Granted, the options for product selection was limited, but I wasn’t competing with as many people on a daily basis for good marijuana products when they were getting restocked at each location. You would see a syringe or vaporizer cartridge of cannabis distillate oil on the dispensary’s website and there was a good chance that you’d see the same product the next day. Everything changed when the cannabis dispensaries in my state started offering whole flower products. Suddenly a bunch of people signed up with the state medical marijuana program and products were now going out of stock within hours of getting posted to the store website.
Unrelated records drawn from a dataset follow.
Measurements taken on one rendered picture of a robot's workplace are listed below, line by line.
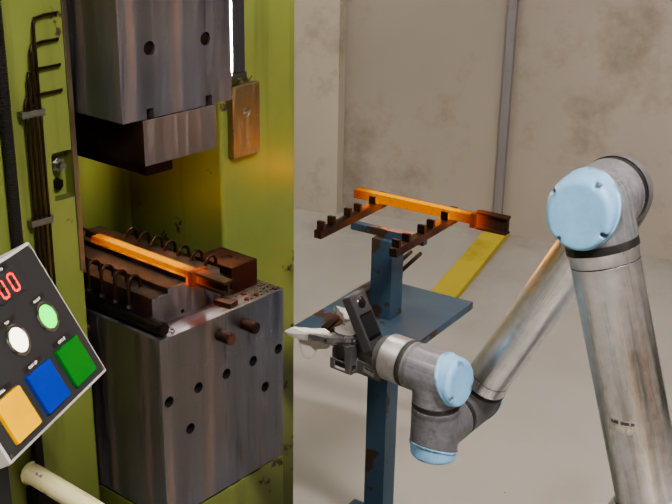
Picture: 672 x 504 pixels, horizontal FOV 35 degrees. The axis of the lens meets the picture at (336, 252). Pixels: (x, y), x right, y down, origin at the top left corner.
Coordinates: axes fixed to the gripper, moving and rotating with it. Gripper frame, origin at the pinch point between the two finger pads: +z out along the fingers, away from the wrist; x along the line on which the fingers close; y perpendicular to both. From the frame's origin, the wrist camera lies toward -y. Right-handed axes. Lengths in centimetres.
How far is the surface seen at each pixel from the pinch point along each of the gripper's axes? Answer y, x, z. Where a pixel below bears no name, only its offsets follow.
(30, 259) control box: -18, -44, 28
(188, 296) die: 4.6, -2.1, 33.0
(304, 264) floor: 100, 209, 185
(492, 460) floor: 100, 120, 25
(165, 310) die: 5.7, -8.8, 33.0
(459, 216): -2, 66, 8
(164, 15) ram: -56, -6, 33
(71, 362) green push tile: -1.5, -45.6, 16.2
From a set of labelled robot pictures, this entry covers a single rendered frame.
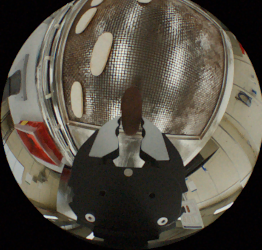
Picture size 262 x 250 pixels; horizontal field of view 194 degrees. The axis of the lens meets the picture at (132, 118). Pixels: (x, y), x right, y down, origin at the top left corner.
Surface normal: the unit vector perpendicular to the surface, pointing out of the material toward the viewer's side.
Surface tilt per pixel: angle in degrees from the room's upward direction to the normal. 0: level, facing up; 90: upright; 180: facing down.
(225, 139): 90
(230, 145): 90
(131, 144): 10
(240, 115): 90
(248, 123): 90
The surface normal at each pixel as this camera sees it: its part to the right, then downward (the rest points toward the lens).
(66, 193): 0.15, -0.86
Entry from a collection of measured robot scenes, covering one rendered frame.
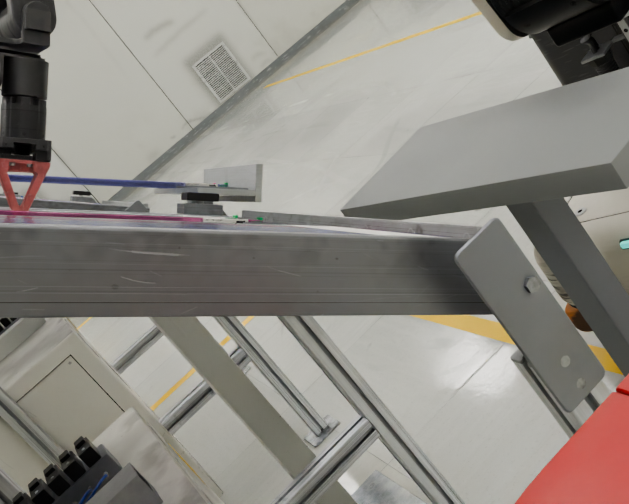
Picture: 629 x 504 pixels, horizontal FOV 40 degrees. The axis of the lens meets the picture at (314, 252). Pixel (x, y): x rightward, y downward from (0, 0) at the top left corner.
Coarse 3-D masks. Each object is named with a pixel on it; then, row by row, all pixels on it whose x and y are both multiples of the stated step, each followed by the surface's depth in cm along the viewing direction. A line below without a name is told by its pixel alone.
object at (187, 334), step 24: (168, 336) 157; (192, 336) 159; (192, 360) 159; (216, 360) 161; (216, 384) 161; (240, 384) 163; (240, 408) 163; (264, 408) 165; (264, 432) 165; (288, 432) 167; (288, 456) 167; (312, 456) 169; (384, 480) 187
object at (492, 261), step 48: (480, 240) 65; (480, 288) 66; (528, 288) 67; (528, 336) 68; (576, 336) 69; (576, 384) 70; (48, 480) 109; (96, 480) 110; (144, 480) 99; (336, 480) 145
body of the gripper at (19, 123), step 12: (12, 108) 111; (24, 108) 111; (36, 108) 112; (0, 120) 112; (12, 120) 111; (24, 120) 111; (36, 120) 112; (0, 132) 112; (12, 132) 111; (24, 132) 111; (36, 132) 112; (0, 144) 108; (12, 144) 108; (24, 144) 112; (36, 144) 110; (48, 144) 110
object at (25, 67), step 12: (0, 48) 111; (0, 60) 109; (12, 60) 111; (24, 60) 111; (36, 60) 111; (12, 72) 111; (24, 72) 111; (36, 72) 111; (48, 72) 114; (0, 84) 110; (12, 84) 111; (24, 84) 111; (36, 84) 112; (12, 96) 112; (24, 96) 112; (36, 96) 112
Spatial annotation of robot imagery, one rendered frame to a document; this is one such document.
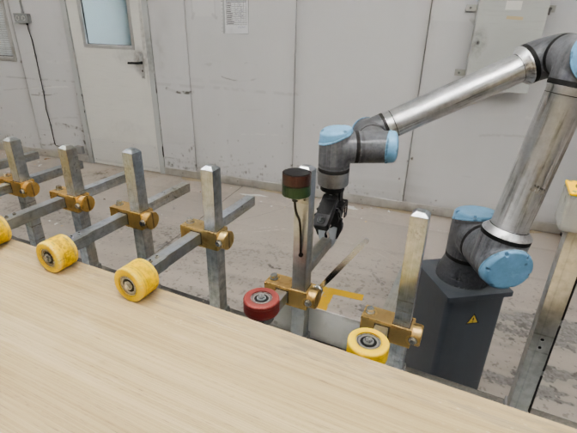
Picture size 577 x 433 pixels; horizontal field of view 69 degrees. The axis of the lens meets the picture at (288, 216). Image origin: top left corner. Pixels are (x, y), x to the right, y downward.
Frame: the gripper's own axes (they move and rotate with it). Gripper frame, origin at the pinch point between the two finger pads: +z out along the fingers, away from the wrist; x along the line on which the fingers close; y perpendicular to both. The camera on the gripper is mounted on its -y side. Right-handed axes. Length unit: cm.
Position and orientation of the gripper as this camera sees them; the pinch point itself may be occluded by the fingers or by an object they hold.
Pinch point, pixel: (326, 246)
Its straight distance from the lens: 131.6
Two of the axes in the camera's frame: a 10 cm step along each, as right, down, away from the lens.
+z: -0.1, 8.9, 4.6
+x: -9.0, -2.0, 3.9
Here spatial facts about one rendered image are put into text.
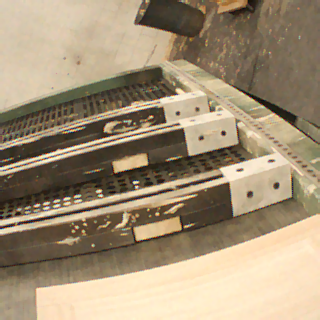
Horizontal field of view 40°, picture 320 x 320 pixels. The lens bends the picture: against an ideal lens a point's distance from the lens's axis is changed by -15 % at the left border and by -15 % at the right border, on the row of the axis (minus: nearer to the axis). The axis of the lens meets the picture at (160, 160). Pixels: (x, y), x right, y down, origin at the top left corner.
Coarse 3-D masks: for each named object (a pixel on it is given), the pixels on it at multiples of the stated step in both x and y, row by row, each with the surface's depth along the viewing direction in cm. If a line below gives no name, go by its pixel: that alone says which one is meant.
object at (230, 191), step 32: (256, 160) 87; (128, 192) 85; (160, 192) 84; (192, 192) 81; (224, 192) 82; (256, 192) 83; (288, 192) 85; (0, 224) 81; (32, 224) 79; (64, 224) 79; (96, 224) 80; (128, 224) 81; (192, 224) 83; (0, 256) 78; (32, 256) 79; (64, 256) 81
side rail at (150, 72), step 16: (96, 80) 202; (112, 80) 201; (128, 80) 202; (144, 80) 203; (48, 96) 197; (64, 96) 199; (80, 96) 200; (0, 112) 195; (16, 112) 196; (32, 112) 198
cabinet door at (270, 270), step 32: (224, 256) 70; (256, 256) 67; (288, 256) 65; (64, 288) 68; (96, 288) 67; (128, 288) 66; (160, 288) 65; (192, 288) 64; (224, 288) 62; (256, 288) 60; (288, 288) 58
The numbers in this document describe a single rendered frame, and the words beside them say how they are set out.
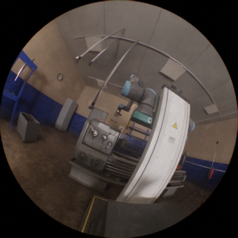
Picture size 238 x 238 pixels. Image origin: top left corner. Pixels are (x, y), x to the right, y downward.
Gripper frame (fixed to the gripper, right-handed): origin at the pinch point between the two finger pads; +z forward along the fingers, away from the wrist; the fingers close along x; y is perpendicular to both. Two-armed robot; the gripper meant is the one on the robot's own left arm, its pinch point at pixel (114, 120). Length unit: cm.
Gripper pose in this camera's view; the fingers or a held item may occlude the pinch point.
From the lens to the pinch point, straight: 153.4
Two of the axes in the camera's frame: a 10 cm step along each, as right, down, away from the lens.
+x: 1.8, -1.1, -9.8
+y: -9.0, -4.1, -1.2
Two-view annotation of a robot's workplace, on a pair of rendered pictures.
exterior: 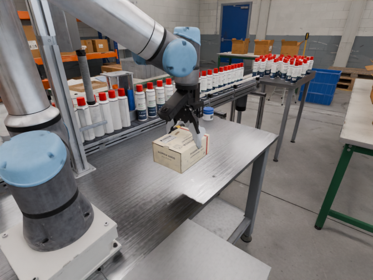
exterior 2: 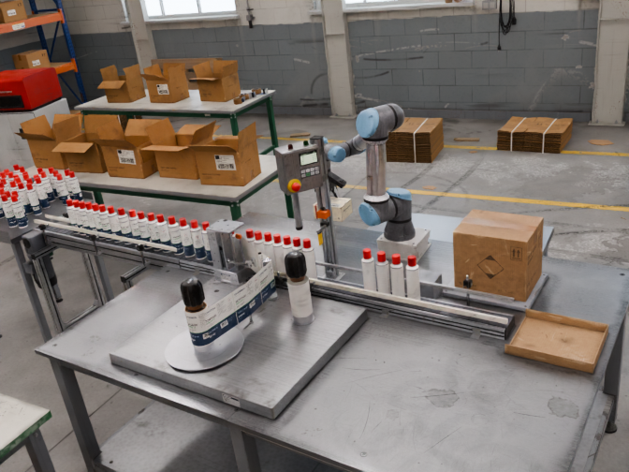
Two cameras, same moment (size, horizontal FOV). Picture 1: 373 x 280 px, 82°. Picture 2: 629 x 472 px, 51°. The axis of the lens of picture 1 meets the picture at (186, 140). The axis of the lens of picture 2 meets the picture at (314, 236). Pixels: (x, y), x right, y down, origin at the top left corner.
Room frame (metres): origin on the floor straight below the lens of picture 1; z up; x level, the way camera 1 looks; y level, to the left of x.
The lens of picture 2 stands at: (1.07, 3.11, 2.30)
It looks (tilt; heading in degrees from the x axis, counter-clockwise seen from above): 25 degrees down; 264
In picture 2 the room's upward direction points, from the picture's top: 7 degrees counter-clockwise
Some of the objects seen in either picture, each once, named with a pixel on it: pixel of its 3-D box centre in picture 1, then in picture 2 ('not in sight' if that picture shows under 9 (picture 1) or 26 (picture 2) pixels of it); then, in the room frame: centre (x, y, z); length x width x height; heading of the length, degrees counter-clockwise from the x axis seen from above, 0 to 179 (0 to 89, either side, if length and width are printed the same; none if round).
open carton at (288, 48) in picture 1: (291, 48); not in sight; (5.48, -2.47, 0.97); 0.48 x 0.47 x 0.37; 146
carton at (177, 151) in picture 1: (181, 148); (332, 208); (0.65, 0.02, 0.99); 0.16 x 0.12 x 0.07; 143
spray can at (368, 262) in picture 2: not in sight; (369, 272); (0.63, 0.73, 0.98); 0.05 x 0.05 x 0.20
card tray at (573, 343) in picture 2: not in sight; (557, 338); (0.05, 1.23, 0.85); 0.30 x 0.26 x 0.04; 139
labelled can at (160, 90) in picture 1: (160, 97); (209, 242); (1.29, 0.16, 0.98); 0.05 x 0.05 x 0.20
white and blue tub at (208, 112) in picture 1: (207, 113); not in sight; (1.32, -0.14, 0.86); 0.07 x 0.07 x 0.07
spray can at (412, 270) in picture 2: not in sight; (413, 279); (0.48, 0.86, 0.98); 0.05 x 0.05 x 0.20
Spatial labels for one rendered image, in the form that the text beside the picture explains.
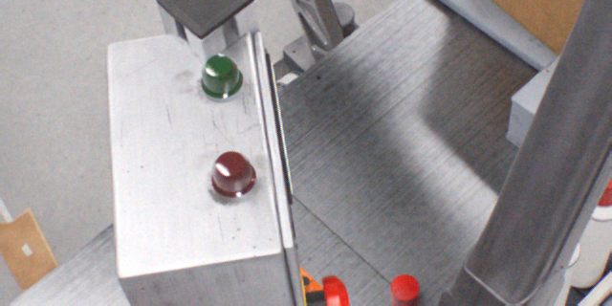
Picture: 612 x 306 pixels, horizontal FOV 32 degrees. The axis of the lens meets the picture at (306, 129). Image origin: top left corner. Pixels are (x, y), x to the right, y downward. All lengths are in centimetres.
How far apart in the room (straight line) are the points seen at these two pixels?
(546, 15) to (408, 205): 31
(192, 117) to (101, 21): 206
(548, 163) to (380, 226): 65
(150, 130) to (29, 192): 182
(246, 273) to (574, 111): 23
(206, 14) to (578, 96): 23
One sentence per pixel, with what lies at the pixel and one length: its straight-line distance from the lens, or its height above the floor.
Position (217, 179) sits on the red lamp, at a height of 149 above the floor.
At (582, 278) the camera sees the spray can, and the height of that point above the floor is 91.
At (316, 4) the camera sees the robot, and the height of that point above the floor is 55.
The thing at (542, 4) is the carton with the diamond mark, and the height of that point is 92.
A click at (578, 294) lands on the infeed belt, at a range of 126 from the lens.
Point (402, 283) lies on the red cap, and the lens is 126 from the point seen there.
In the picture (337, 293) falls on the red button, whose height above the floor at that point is 134.
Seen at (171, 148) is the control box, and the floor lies 147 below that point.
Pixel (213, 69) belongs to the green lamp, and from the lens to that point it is 64.
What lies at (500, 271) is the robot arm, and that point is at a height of 133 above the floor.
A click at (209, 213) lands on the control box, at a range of 61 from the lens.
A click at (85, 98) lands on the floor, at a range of 257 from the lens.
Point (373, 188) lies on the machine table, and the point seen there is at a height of 83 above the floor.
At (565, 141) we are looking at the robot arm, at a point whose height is 143.
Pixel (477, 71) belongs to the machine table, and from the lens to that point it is 147.
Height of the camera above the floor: 200
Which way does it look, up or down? 56 degrees down
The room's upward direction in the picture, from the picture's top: 7 degrees counter-clockwise
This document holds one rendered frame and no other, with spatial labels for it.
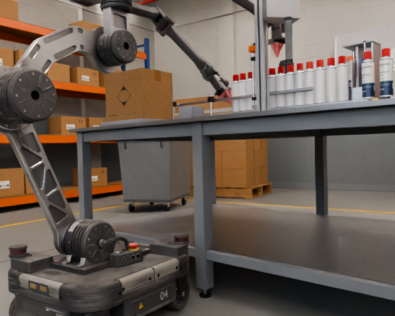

Nowadays it’s so bad that you need to keep refreshing the online menu throughout the day for each cannabis store if you want to get your favorite products and strains. But since some products are released in batches of 20 to 30 jars each, the entire inventory for the day can appear one minute and disappear fifteen minutes later. Unless you’re checking the cannabis dispensary website all day long, you won’t even know that a particular marijuana product was available in the first place. I wish that the marijuana stores would release larger batches of their products. Having to compete with hundreds of thousands of other people in the state for the same cannabis products is daunting, especially if it’s a strain like OG Kush or Northern Lights.